This complexity of the dose–mortality relationship has led some authors to propose that urea distribution volume, V, is a surrogate marker for nutritional fitness. As such, urea distribution volume may possess survival characteristics of its own (40,4345). Technologic advances have also allowed for the continuous and near instantaneous measurement of ionic or online dialysis clearance and the calculation of a “real-time” Kt/V (46). The advantages of this method include no requirement for blood sampling and that it can be used with each dialysis treatment to predict the delivered Kt/V in real time before the treatment is finished. Among the disadvantages of this technique, however, is that in order to calculate Kt/V, time on dialysis and V must be determined accurately. The latter is a potential problem if anthropometric formulas are used to estimate V because these formulas are estimates that often differ significantly from the true value. Based on these potential shortcomings as well as the lack of outcomes data using this technique, most guidelines for adequacy continue to recommend blood side monitoring of dialysis dose.
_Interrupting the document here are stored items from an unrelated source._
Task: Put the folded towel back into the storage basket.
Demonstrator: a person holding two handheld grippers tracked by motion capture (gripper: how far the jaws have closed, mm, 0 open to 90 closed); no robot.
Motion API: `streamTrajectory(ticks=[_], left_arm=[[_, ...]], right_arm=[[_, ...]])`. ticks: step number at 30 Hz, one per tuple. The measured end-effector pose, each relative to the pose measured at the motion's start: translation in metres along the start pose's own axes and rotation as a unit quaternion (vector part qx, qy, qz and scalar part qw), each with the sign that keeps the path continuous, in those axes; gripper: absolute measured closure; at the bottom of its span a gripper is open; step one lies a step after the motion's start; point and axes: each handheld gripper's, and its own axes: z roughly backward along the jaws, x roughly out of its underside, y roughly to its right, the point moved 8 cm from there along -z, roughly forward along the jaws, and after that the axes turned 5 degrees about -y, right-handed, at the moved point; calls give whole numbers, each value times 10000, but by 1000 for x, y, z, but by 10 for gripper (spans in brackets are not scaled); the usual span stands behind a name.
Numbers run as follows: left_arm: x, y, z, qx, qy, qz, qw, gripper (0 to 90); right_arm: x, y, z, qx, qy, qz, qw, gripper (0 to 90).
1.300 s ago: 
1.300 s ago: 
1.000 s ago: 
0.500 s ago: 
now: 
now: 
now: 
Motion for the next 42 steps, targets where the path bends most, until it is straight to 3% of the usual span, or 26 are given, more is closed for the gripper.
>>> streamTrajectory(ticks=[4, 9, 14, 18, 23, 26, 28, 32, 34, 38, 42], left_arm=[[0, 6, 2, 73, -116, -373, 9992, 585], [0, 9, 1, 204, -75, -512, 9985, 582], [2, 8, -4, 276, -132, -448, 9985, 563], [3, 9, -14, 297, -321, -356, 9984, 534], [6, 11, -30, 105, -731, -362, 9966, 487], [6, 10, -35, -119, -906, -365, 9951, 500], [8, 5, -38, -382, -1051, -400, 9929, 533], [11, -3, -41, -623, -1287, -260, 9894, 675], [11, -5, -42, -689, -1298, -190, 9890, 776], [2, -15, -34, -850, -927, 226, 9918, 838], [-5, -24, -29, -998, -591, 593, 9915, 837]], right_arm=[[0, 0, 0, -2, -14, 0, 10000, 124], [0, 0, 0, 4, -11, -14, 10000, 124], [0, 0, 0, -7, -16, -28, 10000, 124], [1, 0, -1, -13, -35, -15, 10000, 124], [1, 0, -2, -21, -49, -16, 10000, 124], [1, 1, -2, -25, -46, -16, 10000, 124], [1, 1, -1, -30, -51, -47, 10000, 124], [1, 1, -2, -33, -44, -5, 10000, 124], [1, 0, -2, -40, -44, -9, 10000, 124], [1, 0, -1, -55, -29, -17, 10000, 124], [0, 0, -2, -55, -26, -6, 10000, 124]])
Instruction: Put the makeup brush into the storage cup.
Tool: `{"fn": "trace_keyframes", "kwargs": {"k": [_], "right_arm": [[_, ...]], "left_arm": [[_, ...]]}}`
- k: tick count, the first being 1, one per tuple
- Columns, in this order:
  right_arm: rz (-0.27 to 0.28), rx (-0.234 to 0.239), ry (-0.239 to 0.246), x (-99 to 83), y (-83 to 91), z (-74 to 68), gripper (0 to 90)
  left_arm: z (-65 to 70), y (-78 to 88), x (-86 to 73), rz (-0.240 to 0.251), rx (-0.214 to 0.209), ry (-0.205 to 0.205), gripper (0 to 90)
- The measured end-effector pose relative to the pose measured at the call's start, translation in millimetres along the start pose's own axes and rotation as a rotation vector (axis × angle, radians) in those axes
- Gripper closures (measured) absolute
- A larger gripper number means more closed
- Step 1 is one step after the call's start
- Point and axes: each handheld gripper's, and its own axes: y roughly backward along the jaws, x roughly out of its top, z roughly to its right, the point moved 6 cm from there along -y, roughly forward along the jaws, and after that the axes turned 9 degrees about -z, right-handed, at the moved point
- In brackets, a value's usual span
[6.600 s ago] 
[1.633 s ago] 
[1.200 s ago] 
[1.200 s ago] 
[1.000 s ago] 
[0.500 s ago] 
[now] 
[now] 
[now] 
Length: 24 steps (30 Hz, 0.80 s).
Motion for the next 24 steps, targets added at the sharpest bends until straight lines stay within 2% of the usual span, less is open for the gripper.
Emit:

The fine balance between trying to delay progression of kidney disease versus inducing malnutrition and the consequent adverse effects on mortality has created substantial confusion and variation in clinical practice, especially with regard to the appropriate timing of initiation of chronic dialysis therapy. Although the Modification of Diet in Renal Disease (MDRD) study (47) had provided some support for the hypothesis that dietary protein restriction slows the progression of kidney disease, studies have raised concern regarding the effects of pre-ESKD dietary protein restriction on patient mortality after ESKD supervenes. Kopple et al. (48) have concluded that 0.8 g/d/kg body weight of protein is safe for at least 2 to 3 years but recommend that additional indices of nutritional status such as serum transferrin, body weight, urine creatinine, and caloric intake be monitored regularly. The NIH Consensus in 1994 (49) recommended an initial diet of 0.7 to 0.8 g/d/kg body weight in pre-ESKD patients but cautioned to regularly assess for signs of malnutrition. Should such signs become evident, an increase of protein intake to 1 to 1.2 g/d/kg body weight as well as increased caloric intake is recommended. It is notable that decline in protein and energy intake and in indices of nutritional status have been documented in patients with a glomerular filtration rate (GFR) below about 50 mL/min when ingesting uncontrolled diets, suggesting that prescription of this level of protein restriction outside of a clinical trials setting may lead to ingestion of inadequate energy and insufficient protein. Lowrie and Lew (37) have demonstrated a strong correlation between higher serum creatinine levels and improved survival in hemodialysis patients, reflecting better muscle mass, which is likely a marker for nutritional status and may be independent of dialysis dose. All these studies compliment the NCDS and are reflections of the changing emphasis on nutrition in dialysis patients (5053).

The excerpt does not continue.